▶ **Work task**
Strip out all images, then restate the data verbatim.

▶ **Raw data**
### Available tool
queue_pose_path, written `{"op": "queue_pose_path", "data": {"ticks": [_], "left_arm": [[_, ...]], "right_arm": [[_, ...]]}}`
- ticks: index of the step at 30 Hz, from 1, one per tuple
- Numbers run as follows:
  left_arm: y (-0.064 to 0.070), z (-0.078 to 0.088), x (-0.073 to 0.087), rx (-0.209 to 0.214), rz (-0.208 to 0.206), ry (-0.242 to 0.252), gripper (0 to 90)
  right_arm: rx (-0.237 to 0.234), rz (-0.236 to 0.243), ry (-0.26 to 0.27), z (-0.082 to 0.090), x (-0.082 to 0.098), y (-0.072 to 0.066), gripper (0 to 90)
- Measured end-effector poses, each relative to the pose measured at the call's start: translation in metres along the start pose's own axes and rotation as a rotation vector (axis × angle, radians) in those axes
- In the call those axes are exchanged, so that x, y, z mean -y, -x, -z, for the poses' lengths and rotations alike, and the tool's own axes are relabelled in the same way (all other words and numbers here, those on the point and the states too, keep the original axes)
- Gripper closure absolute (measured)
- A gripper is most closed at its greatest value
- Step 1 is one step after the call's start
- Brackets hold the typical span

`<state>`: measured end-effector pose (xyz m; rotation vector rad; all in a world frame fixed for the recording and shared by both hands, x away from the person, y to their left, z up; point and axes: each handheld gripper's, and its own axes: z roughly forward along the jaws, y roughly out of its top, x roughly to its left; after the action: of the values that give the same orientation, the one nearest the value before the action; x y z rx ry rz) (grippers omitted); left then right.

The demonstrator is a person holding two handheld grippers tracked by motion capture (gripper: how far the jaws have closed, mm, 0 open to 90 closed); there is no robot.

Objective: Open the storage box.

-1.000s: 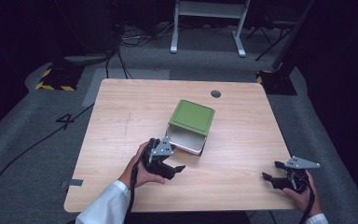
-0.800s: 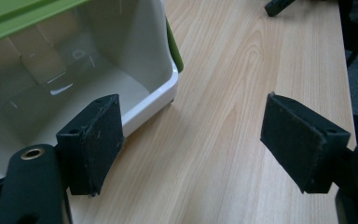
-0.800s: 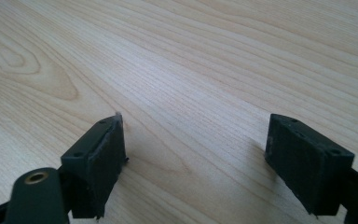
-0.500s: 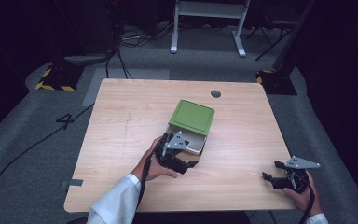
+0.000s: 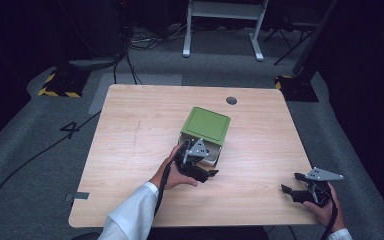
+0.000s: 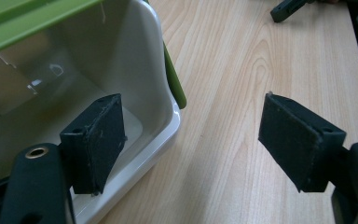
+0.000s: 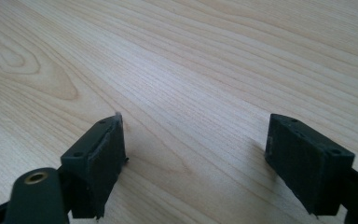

▶ **Task output**
### Available tool
queue_pose_path, written `{"op": "queue_pose_path", "data": {"ticks": [_], "left_arm": [[_, ...]], "right_arm": [[_, ...]]}}`
- ticks: index of the step at 30 Hz, from 1, one per tuple
- Numbers run as follows:
  left_arm: y (-0.064 to 0.070), z (-0.078 to 0.088), x (-0.073 to 0.087), rx (-0.209 to 0.214), rz (-0.208 to 0.206), ry (-0.242 to 0.252), gripper (0 to 90)
  right_arm: rx (-0.237 to 0.234), rz (-0.236 to 0.243), ry (-0.26 to 0.27), z (-0.082 to 0.090), x (-0.082 to 0.098), y (-0.072 to 0.066), gripper (0 to 90)
- Measured end-effector poses, each relative to the pose measured at the call's start: translation in metres along the start pose's own axes and rotation as a rotation vector (axis × angle, radians) in those axes
- In the call those axes are exchanged, so that x, y, z mean -y, -x, -z, for the poses' lengths and rotations alike, and the tool's own axes are relabelled in the same way (all other words and numbers here, those on the point and the states too, keep the original axes)
- Gripper closure absolute (measured)
- A gripper is most closed at its greatest value
- Step 1 is one step after the call's start
- Brackets hold the typical span

`<state>`: measured end-effector pose (xyz m; rotation vector rad; all in a world frame fixed for the recording and shared by both hands, x away from the person, y to their left, z up; point and axes: each handheld gripper's, and its own axes: z roughly forward along the jaws, y roughly out of its top, x roughly to its left; after the action: of the values that give the same orientation, the one nearest the value before the action; x y z rx ry rz) (grippers omitted); left then right.

The demonstrator is a person holding two handheld grippers tracked by motion capture (gripper: how far the jaws have closed, mm, 0 open to 90 closed); there is no robot.

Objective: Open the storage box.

-1.000s: 
-0.800s: 
-0.800s: 
-0.500s: 
+0.000s: 
+0.000s: 
+0.000s: 

What the exercise asked for has been given in full.